TASK:
Starting at the first line and ending at the one with "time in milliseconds", give the lines of the listing again exactly, and nothing else; skip the pictures.

EXTRACTED RECORDS:
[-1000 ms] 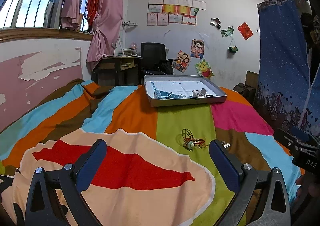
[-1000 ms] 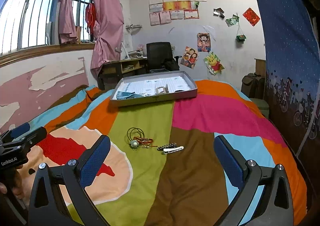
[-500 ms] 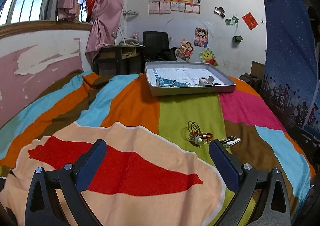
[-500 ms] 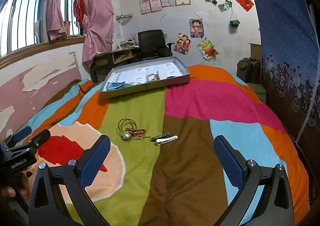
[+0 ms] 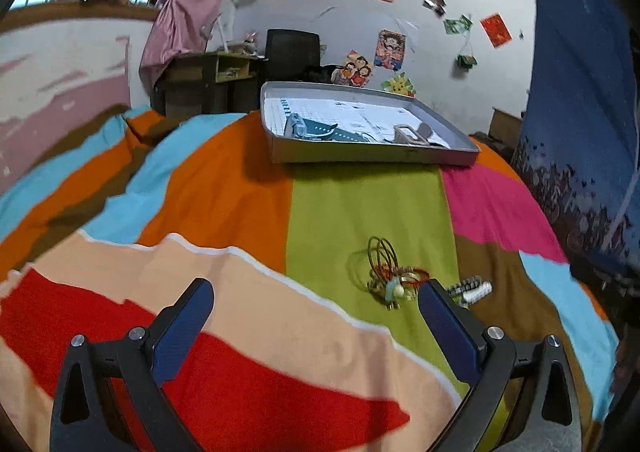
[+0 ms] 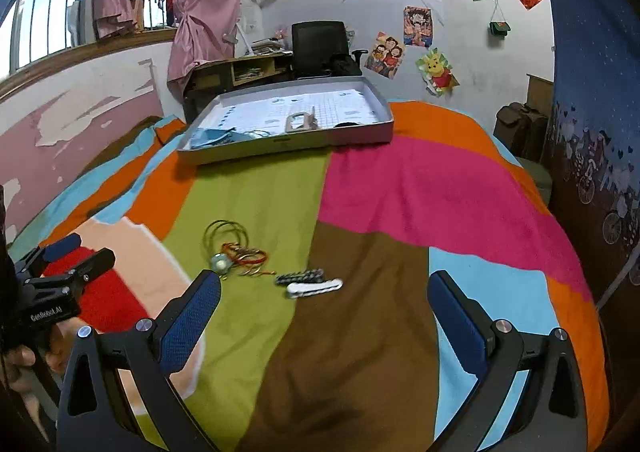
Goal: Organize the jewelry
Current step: 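Withdraw both tools from the tray back over the bedspread, then grasp a wire hoop earring with the left tool while the right tool grasps the white hair clip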
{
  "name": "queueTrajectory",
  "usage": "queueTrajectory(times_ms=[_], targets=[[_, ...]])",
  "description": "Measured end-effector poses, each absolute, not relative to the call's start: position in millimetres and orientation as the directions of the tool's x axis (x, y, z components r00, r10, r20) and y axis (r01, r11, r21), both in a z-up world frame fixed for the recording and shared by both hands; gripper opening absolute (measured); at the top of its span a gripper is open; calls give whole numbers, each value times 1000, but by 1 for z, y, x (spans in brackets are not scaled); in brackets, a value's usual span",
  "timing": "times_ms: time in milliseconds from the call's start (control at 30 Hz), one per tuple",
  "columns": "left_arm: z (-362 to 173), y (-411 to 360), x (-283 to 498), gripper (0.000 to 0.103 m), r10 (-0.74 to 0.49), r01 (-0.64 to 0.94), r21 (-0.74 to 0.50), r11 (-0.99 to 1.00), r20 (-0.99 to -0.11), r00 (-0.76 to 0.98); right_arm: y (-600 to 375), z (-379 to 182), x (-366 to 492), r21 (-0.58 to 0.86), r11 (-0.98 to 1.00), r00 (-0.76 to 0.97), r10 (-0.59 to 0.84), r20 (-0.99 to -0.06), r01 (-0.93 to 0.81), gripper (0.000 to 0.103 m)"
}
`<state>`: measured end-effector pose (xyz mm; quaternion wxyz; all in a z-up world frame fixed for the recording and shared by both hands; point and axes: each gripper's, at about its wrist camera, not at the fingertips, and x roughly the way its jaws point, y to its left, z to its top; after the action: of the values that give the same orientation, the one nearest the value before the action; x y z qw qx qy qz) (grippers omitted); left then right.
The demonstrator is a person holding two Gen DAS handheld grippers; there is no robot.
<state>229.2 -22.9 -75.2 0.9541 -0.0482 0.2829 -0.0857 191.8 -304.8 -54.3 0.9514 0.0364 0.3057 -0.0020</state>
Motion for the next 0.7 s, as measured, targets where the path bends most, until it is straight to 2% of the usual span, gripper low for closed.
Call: queueTrajectory(times_ms=[133,267,367,433,500,600,667,700], targets=[[-83,-24,254,103,-242,155,-203,967,-531,812,-313,-72,210,87,992,789,-17,-614,89,102],[-89,-28,273,102,-315,204,-260,944,-522,793,-312,-88,230,123,988,766,9,-643,91,101],[-91,-34,286,88,-371,255,-282,925,-520,769,-305,-99,243,105,993,760,25,-650,57,101],[-93,-39,294,78,-404,284,-295,912,-528,747,-301,-106,252,92,995,750,37,-660,31,95],[-98,-41,300,74,-438,299,-329,896,-530,726,-296,-114,260,77,997,737,49,-674,4,85],[-106,-42,304,74,-455,300,-354,886,-534,713,-294,-121,265,78,997,719,59,-692,-7,83],[-112,-46,309,67,-459,307,-350,885,-548,699,-292,-125,268,87,996,709,66,-702,-7,81],[-114,-49,311,62,-462,311,-348,884,-557,690,-292,-126,269,87,996,708,67,-704,-7,77]])
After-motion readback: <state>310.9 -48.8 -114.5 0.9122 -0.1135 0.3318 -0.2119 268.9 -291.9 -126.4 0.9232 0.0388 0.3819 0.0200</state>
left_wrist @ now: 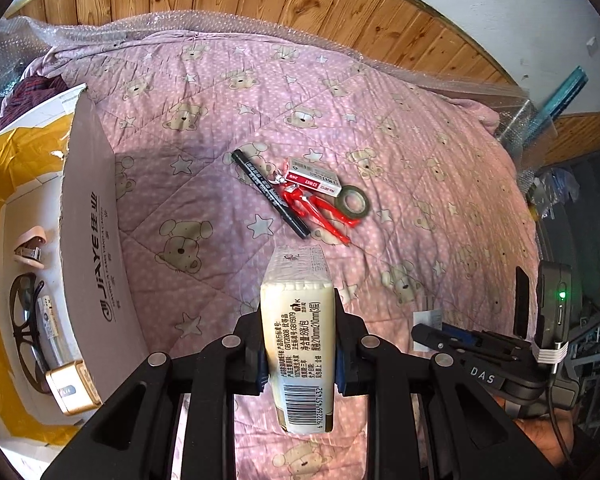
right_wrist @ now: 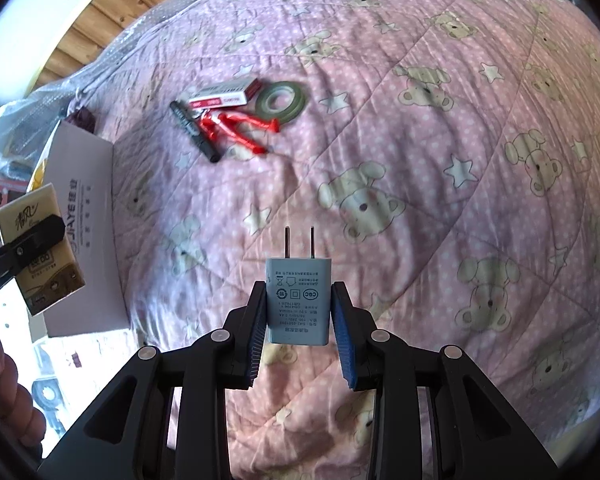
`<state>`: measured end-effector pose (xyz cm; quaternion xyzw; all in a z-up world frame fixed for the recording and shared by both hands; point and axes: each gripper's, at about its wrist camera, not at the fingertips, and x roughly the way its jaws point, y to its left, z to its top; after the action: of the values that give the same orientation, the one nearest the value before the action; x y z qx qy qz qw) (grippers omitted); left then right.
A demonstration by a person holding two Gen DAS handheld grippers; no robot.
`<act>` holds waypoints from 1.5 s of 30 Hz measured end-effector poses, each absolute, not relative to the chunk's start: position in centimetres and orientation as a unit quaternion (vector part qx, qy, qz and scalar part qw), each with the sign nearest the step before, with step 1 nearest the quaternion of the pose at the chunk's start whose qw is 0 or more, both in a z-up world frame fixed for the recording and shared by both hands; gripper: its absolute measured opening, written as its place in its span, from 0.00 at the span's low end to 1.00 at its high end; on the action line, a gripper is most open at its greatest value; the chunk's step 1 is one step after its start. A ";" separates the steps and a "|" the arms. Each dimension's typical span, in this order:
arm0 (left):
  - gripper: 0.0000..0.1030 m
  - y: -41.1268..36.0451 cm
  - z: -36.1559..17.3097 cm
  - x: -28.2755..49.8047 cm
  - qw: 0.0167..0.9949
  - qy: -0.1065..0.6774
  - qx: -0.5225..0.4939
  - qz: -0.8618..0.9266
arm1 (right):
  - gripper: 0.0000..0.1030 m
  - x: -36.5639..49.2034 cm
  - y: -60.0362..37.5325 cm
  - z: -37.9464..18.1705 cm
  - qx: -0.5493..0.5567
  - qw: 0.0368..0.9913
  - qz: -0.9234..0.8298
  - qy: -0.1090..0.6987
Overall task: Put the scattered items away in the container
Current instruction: 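Lift and carry the tissue pack and charger toward the white box with both tools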
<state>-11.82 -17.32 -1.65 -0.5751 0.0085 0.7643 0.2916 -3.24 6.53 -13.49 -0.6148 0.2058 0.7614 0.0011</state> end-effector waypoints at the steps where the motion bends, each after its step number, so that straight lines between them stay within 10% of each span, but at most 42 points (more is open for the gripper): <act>1: 0.24 -17.4 -1.6 -11.6 0.292 0.009 -0.574 0.765 | 0.32 -3.1 6.3 -13.4 -0.615 -0.001 0.761 0.204; 45: 0.24 -23.9 1.4 -10.3 0.289 -0.030 -0.539 0.790 | 0.32 -4.1 -4.0 -7.4 -0.599 -0.108 0.793 0.029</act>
<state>-10.25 -23.88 1.41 -0.5394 -0.0301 0.7901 0.2895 -4.07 -4.00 -7.44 -0.5989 0.0289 0.7930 -0.1077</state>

EXERCISE SOLUTION:
[-1000 ms] 
[-1000 ms] 
[-500 ms] 
[-500 ms] 
[+0 ms] 
[+0 ms] 
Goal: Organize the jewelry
Current step: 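Withdraw both tools from the tray back over the bedspread, then grasp a wire hoop earring with the left tool while the right tool grasps the white hair clip
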{
  "name": "queueTrajectory",
  "usage": "queueTrajectory(times_ms=[_], targets=[[_, ...]])",
  "description": "Measured end-effector poses, each absolute, not relative to the call's start: position in millimetres and orientation as the directions of the tool's x axis (x, y, z components r00, r10, r20) and y axis (r01, r11, r21), both in a z-up world frame fixed for the recording and shared by both hands; gripper opening absolute (measured); at the top of its span a gripper is open; calls give whole numbers, each value times 1000, but by 1 for z, y, x (spans in brackets are not scaled); in brackets, a value's usual span",
  "timing": "times_ms: time in milliseconds from the call's start (control at 30 Hz), one per tuple",

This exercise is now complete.